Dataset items
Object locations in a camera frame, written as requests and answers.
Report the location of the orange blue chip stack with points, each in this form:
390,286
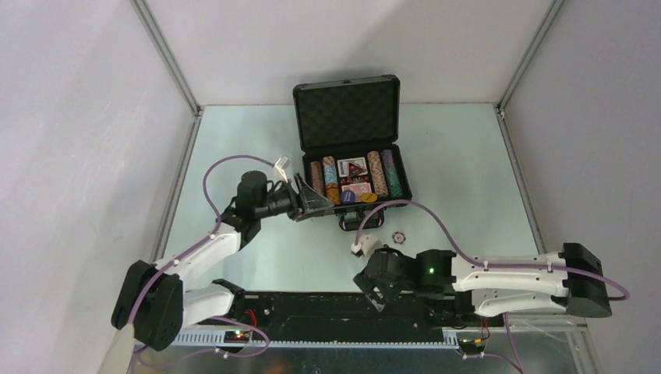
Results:
331,180

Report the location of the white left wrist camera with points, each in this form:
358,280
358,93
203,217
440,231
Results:
280,168

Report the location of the black triangular all-in marker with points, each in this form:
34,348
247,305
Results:
353,168

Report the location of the black poker set case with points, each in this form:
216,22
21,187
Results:
346,119

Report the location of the yellow round button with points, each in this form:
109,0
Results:
369,197

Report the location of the brown teal chip stack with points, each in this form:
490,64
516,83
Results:
316,177

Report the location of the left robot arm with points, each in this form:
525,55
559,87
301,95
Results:
156,301

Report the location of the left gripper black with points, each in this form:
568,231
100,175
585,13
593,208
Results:
298,199

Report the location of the pink brown chip stack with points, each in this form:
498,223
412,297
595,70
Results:
377,172

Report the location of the red playing card deck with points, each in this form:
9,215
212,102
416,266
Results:
358,189

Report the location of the blue playing card deck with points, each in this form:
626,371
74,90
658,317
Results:
352,159

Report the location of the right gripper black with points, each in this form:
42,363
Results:
371,281

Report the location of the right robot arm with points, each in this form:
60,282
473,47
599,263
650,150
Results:
569,281

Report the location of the blue small blind button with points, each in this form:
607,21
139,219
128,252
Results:
347,196

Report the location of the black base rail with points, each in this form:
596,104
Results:
349,317

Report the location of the purple chip stack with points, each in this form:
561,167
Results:
388,160

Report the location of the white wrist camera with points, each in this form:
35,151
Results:
280,168
366,246

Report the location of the poker chip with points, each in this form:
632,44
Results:
398,237

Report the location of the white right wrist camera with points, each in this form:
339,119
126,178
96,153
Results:
366,246

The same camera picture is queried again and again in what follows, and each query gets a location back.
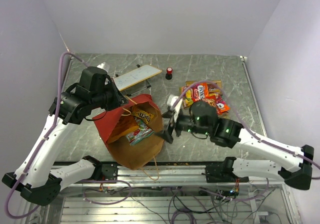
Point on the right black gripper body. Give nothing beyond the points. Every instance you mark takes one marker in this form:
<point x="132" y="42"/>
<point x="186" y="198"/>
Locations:
<point x="184" y="123"/>

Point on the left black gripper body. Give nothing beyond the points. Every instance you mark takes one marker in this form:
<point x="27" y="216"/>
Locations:
<point x="108" y="96"/>

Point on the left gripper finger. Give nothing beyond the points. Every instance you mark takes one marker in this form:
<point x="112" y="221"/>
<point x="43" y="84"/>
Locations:
<point x="122" y="100"/>
<point x="112" y="84"/>

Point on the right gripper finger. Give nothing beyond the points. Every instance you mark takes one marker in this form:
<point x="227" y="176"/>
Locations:
<point x="166" y="133"/>
<point x="169" y="114"/>

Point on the yellow M&Ms bag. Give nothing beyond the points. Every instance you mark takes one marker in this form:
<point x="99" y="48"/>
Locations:
<point x="144" y="113"/>

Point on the teal mint candy bag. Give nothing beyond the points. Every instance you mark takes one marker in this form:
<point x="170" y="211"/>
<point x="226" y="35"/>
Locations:
<point x="138" y="135"/>

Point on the red paper bag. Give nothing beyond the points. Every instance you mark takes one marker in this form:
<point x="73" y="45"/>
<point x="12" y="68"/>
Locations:
<point x="131" y="156"/>

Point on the orange Foxs fruits candy bag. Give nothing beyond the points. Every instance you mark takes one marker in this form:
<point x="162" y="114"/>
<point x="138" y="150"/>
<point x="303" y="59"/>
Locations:
<point x="194" y="94"/>

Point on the brown kettle chips bag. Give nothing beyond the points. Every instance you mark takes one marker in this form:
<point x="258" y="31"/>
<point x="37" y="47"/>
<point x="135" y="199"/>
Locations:
<point x="215" y="87"/>

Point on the yellow orange snack packet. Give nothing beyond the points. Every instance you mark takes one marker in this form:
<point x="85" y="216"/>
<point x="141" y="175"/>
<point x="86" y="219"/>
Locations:
<point x="122" y="130"/>

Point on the red snack packet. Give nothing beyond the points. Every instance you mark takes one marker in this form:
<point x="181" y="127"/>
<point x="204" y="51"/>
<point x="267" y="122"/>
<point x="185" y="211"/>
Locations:
<point x="211" y="99"/>

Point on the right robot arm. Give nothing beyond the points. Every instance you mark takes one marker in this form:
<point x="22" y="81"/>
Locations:
<point x="283" y="162"/>

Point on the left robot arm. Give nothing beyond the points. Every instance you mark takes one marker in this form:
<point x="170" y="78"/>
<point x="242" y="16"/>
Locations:
<point x="35" y="179"/>

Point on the red black stamp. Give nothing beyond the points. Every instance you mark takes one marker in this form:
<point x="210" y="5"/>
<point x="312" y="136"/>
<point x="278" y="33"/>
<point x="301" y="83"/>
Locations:
<point x="169" y="75"/>

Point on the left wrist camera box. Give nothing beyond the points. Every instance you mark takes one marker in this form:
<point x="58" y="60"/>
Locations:
<point x="105" y="66"/>

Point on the aluminium rail frame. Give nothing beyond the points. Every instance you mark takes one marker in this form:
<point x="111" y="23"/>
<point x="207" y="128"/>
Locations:
<point x="170" y="193"/>

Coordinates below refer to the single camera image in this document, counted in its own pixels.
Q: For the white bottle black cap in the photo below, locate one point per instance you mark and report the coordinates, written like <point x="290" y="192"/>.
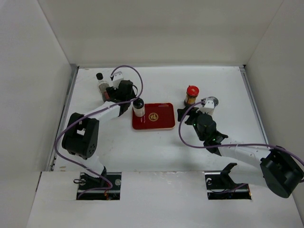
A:
<point x="139" y="107"/>

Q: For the silver lid jar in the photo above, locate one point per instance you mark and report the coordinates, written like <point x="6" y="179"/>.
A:
<point x="212" y="102"/>

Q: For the red lid sauce jar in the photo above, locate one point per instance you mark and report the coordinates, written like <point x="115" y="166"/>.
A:
<point x="192" y="93"/>

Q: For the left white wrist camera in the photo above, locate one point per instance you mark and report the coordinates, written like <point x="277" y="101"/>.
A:
<point x="116" y="78"/>

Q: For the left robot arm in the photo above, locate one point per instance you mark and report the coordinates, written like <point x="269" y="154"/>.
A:
<point x="81" y="138"/>

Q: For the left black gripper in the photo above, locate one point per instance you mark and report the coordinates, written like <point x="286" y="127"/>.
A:
<point x="112" y="92"/>

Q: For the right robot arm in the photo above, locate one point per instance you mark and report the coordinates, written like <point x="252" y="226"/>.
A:
<point x="281" y="170"/>

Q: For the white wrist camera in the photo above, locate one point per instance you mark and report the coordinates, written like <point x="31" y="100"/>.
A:
<point x="204" y="109"/>
<point x="116" y="78"/>

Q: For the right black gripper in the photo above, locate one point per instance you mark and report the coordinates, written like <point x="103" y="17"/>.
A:
<point x="192" y="113"/>

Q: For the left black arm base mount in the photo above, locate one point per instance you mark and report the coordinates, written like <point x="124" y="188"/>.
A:
<point x="95" y="188"/>

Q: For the dark sauce glass bottle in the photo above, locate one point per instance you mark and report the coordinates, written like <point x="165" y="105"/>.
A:
<point x="102" y="86"/>

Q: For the red rectangular tray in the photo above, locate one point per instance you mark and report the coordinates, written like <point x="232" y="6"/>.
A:
<point x="154" y="116"/>

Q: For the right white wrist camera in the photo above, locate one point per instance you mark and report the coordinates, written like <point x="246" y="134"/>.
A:
<point x="204" y="109"/>

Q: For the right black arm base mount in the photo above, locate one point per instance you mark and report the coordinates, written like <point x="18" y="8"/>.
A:
<point x="220" y="185"/>

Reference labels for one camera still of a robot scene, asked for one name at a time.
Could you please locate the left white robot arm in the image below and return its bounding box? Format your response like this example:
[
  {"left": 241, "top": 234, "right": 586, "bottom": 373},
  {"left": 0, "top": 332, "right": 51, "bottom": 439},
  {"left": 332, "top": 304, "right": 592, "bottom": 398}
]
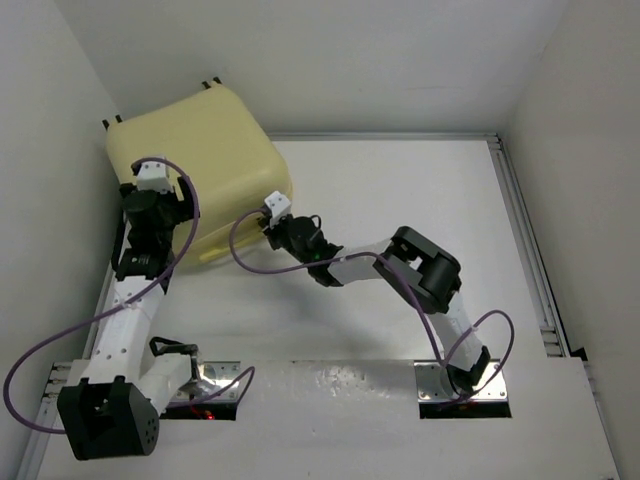
[{"left": 57, "top": 178, "right": 199, "bottom": 461}]

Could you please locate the metal base plate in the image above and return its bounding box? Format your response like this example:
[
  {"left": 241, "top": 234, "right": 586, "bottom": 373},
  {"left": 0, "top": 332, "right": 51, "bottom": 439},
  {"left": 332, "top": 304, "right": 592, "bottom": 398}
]
[
  {"left": 190, "top": 361, "right": 241, "bottom": 403},
  {"left": 414, "top": 360, "right": 509, "bottom": 405}
]

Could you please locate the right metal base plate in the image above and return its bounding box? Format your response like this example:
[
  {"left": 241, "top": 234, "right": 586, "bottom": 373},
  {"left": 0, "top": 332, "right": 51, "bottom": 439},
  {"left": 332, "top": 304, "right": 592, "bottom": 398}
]
[{"left": 414, "top": 360, "right": 509, "bottom": 405}]

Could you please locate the cream yellow hard-shell suitcase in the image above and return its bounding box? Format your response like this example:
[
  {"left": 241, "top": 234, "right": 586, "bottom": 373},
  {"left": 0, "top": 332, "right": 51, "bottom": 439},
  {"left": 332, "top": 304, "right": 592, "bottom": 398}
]
[{"left": 105, "top": 78, "right": 293, "bottom": 267}]

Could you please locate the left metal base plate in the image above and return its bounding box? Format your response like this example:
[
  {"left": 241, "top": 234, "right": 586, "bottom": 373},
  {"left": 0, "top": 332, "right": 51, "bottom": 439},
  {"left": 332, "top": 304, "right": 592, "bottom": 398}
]
[{"left": 190, "top": 361, "right": 241, "bottom": 403}]

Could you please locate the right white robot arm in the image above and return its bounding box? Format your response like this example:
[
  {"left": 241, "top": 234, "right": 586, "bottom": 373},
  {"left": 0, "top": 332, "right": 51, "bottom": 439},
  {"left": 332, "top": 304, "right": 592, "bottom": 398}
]
[{"left": 258, "top": 214, "right": 490, "bottom": 395}]

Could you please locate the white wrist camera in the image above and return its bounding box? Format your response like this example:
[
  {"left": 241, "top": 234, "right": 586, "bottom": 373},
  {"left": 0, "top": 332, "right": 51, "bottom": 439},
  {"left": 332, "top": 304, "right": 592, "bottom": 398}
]
[
  {"left": 132, "top": 157, "right": 172, "bottom": 194},
  {"left": 264, "top": 191, "right": 292, "bottom": 228}
]

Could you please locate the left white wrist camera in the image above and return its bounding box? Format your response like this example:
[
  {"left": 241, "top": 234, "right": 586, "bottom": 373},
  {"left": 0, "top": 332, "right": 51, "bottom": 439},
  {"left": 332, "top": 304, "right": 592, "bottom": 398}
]
[{"left": 132, "top": 157, "right": 172, "bottom": 194}]

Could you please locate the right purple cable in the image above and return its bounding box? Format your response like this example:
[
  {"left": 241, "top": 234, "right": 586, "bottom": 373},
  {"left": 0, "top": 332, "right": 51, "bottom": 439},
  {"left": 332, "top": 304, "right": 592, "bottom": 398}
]
[{"left": 228, "top": 208, "right": 516, "bottom": 404}]

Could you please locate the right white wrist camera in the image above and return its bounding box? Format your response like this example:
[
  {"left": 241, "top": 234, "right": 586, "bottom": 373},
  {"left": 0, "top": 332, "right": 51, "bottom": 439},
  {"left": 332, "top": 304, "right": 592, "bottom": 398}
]
[{"left": 264, "top": 191, "right": 292, "bottom": 228}]

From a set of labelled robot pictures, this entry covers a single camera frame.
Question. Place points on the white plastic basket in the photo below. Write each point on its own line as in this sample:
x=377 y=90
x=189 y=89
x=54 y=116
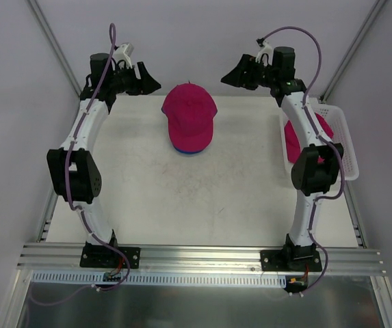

■ **WHAT TO DO**
Find the lines in the records that contain the word "teal", then copy every one of them.

■ **SOLUTION BELOW**
Report the location of the brown teal chip stack with points, each in this form:
Point on the teal mint candy bag. Give nothing beyond the points. Every instance you mark takes one marker in this form:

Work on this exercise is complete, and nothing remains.